• What is required
Scan the listing below for the string "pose" and copy each line where it turns up.

• Information shown
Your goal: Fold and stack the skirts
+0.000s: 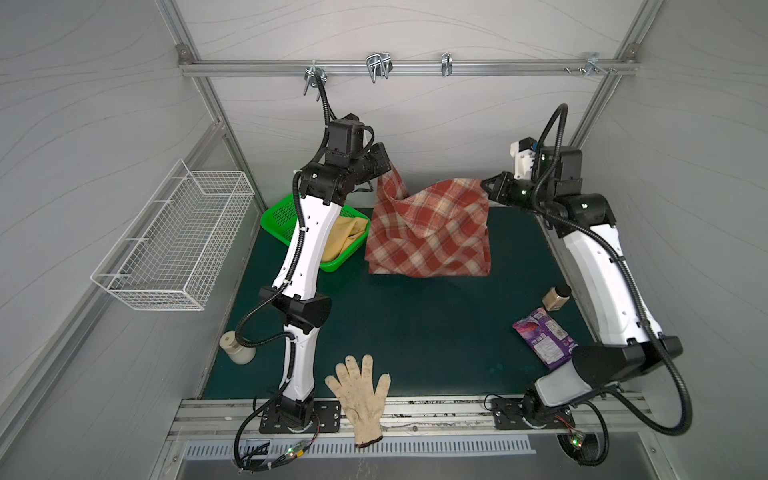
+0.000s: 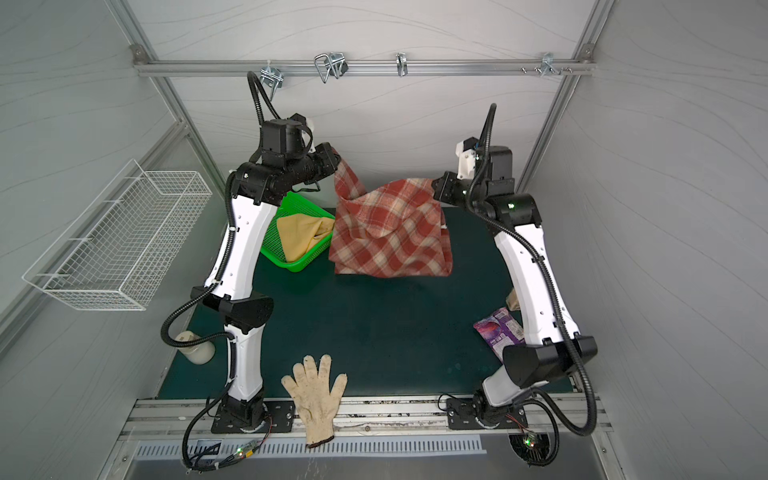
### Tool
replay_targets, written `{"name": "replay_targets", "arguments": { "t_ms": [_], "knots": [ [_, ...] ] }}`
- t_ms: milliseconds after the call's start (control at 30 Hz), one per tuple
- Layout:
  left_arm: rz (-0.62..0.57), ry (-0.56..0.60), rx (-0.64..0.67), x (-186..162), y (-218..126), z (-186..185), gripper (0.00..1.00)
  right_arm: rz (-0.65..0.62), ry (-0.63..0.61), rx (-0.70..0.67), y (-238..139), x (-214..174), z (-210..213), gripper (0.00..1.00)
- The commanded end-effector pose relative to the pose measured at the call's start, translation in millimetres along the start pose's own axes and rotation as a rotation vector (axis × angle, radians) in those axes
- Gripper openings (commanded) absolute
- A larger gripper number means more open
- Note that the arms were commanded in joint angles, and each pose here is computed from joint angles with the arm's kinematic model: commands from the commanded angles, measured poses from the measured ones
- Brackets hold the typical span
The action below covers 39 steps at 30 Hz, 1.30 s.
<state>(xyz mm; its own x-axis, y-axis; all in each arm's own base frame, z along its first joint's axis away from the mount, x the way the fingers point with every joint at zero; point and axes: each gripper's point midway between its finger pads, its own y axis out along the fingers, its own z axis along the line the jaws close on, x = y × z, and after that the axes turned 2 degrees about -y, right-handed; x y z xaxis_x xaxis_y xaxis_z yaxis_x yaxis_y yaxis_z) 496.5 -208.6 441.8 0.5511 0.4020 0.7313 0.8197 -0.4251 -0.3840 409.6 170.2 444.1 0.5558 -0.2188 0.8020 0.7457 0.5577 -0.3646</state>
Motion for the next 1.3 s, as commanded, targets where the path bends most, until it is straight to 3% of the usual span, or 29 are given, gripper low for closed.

• The completed task
- The commanded end-effector pose relative to the pose measured at the call's start, translation in millimetres along the start pose's own axes and rotation as a rotation vector (axis × angle, radians) in those axes
- Note that the arms were commanded in joint angles, and each pose here is computed from joint angles with the arm's kinematic model: commands from the commanded angles, measured poses from the measured ones

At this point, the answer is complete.